I am so glad your babies are all ok!


----------



## pjewel (Apr 11, 2007)

Thanks Lynn. I can't sleep. I think it's all really hitting me now. I'm getting chest pains and find myself pacing the floor. Thank goodness for this place. What would I do without it.


----------



## Amy R. (Jul 1, 2007)

Oh MY, Geri, what an awful experience for you!! I'm so glad it had a happy ending!!!!!!!! My heart absolutely would have stopped. Thank goodness your babies are all safe.

As for your neighbor, honestly, I'd just tell him you "changed your mind" and decided not to sell the car to him. I wouldn't want to deal with him at all. And, fyi, you can bet you'll hear about every little thing that goes wrong with it down the road. . .he sounds like a pill.

As for the gate issue, Geri & Karen:  I have somewhat solved the same situation (we live on a corner & our gate opens out right onto a street, not that busy, but still a hazard)~~I took a bike lock, the rubberized type that wraps around, with a combo lock, and I double it through the gate & around the gatepost. This way: the gate cannot blow open; it discourages strangers from opening it, and it reminds the gardener they must both latch the gate AND use the bikelock everytime they open the gate. So it's a backup system.


----------



## Laurief (Nov 7, 2006)

I am so glad that the pups are ok and back home safely, but so sad that you had such a hard day! Glad it is over and with hope for a better day for you today!!


----------



## marb42 (Oct 19, 2008)

Geri, what a terrifying experience! I am so relieved that your pups were okay. As horrible as it was, the biggest Mother's Day gift of all is that all three were safe.:hug:
Gina


----------



## pjewel (Apr 11, 2007)

Thanks again everyone. I feel like a truck ran over me today. My pressure is through the roof and I have a horrible headache. Then again I only had about four hours sleep. I am so grateful I got all three back. 

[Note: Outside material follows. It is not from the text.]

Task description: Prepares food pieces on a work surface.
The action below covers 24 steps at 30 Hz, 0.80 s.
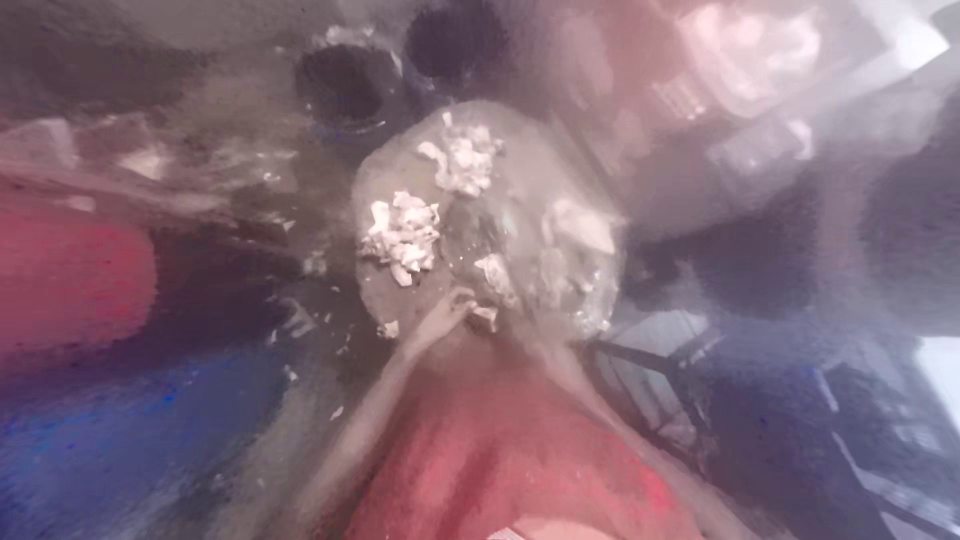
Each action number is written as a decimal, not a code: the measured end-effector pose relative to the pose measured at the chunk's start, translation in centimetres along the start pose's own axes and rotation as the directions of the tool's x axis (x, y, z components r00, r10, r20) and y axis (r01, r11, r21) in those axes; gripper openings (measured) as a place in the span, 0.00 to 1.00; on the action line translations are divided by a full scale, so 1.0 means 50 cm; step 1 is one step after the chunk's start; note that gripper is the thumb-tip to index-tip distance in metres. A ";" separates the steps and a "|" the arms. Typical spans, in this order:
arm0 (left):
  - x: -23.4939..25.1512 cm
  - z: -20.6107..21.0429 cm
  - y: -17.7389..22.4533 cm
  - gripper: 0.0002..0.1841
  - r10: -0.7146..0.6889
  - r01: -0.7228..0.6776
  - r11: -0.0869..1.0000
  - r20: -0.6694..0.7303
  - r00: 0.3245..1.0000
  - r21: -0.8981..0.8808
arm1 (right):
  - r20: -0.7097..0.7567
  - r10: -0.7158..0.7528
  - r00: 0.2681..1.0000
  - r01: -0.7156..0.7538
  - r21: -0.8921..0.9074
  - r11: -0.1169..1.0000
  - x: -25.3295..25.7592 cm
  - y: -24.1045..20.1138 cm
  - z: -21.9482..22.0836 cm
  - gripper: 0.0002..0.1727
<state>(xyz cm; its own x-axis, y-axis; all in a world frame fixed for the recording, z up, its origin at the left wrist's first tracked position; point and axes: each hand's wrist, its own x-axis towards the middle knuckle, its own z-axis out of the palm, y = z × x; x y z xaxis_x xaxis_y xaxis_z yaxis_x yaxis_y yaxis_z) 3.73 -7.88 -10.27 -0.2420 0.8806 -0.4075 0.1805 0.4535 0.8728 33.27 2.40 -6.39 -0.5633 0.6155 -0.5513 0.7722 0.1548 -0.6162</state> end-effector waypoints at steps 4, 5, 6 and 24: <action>0.110 -0.042 0.074 0.20 0.185 -0.131 0.897 -0.090 0.978 0.423 | 0.302 0.070 0.951 -0.010 -0.198 0.980 -0.058 0.064 -0.105 0.31; 0.137 -0.040 0.101 0.22 0.247 -0.218 0.827 0.013 0.969 0.518 | 0.387 0.091 0.918 0.032 -0.300 0.953 -0.061 0.077 -0.118 0.29; 0.171 -0.028 0.111 0.24 0.323 -0.344 0.716 0.149 0.935 0.607 | 0.431 0.116 0.895 0.068 -0.388 0.919 -0.064 0.081 -0.123 0.27; 0.199 -0.066 0.163 0.21 -0.005 0.068 0.941 -0.188 0.982 0.332 | 0.099 0.184 0.978 -0.206 0.318 0.925 -0.038 0.109 -0.004 0.30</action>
<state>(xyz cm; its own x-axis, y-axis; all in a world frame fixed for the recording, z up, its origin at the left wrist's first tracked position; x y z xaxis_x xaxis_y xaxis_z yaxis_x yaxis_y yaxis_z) -0.36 4.11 -6.34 -0.4173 0.8370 -0.3538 0.4700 0.5321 0.7043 38.60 2.26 -8.58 -0.4379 0.5542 -0.7079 0.7370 -0.2297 -0.6357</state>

Amy, I like that idea and will get working on something -- tomorrow. As for today, I suspect I won't get a heck of a lot done.


----------



## Jammies (Apr 4, 2009)

Oh Geri, what a terrible day you must've had! Thank God you got your babies back unharmed!!! 
Now, get that blood pressure down and get rid of that headache (and I don't mean your neighbor) :frusty:
Take care!


----------



## Lynn (Jan 2, 2007)

Oh Geri....I was hoping you would feel better today. Take care of yourself today and go easy on yourself.


----------



## SMARTY (Apr 19, 2007)

Thank goodness all is safe with your babies.

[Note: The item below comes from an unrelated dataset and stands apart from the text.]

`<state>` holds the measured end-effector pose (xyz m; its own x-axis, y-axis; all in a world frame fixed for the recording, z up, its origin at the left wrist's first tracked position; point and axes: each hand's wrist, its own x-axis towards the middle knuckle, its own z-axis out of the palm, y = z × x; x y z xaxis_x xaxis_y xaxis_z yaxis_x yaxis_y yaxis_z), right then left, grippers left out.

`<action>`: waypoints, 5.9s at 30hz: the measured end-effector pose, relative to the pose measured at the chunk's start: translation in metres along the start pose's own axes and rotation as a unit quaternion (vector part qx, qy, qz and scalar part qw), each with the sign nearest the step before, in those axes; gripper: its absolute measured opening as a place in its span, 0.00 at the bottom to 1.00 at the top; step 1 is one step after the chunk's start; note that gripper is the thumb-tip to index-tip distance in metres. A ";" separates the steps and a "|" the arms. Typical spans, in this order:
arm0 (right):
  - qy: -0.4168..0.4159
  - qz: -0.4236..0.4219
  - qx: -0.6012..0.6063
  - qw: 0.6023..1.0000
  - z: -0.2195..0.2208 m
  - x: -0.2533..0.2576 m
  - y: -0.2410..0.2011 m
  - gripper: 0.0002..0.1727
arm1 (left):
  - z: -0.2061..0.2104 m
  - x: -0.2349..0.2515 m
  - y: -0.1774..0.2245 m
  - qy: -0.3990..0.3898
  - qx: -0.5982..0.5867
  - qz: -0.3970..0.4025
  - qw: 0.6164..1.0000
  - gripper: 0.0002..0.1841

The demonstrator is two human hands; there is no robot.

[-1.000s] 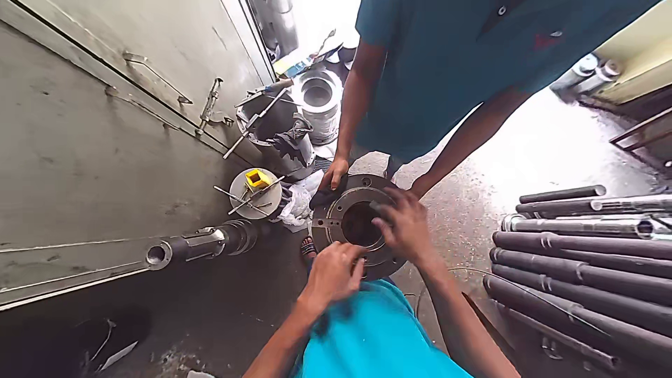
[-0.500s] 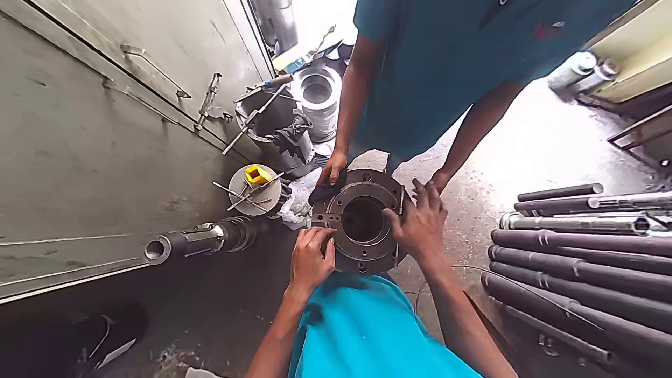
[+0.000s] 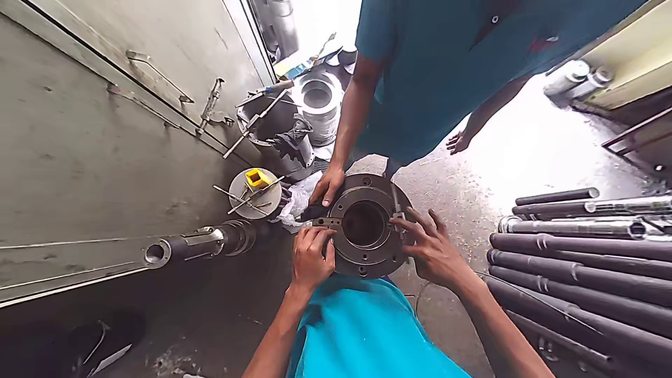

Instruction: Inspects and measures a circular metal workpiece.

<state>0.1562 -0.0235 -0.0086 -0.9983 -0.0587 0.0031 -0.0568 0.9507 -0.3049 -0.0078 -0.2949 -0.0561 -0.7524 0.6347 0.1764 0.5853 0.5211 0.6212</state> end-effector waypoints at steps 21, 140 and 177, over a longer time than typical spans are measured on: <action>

Now take care of yourself. Be very careful with that blood pressure, if you are not on medication call your doctor today. Then treat yourself to a nap.

Tell your neighbor if he wants a car that is detailed better than you are doing for the price, buy from someone else or have it done himself.


----------



## mckennasedona (Feb 20, 2007)

Oh Geri....Big Hugs. I'm so glad all your babies are okay. I hope you begin to feel better too. How frightening. 

You know, Home Depot sells weatherproof locks. We bought them for our gates and it's worked out well. They do require a key though so that might not work for your gardener.


----------



## Evye's Mom (Dec 16, 2008)

Geri, here is hoping you have a much better day and I am sooooo glad your 3 pups are okay.


----------



## Scooter's Family (May 23, 2008)

Geri-My heart skipped a beat when I started reading so I confess, I skipped through to see that they're all ok! Then I went back and read it all.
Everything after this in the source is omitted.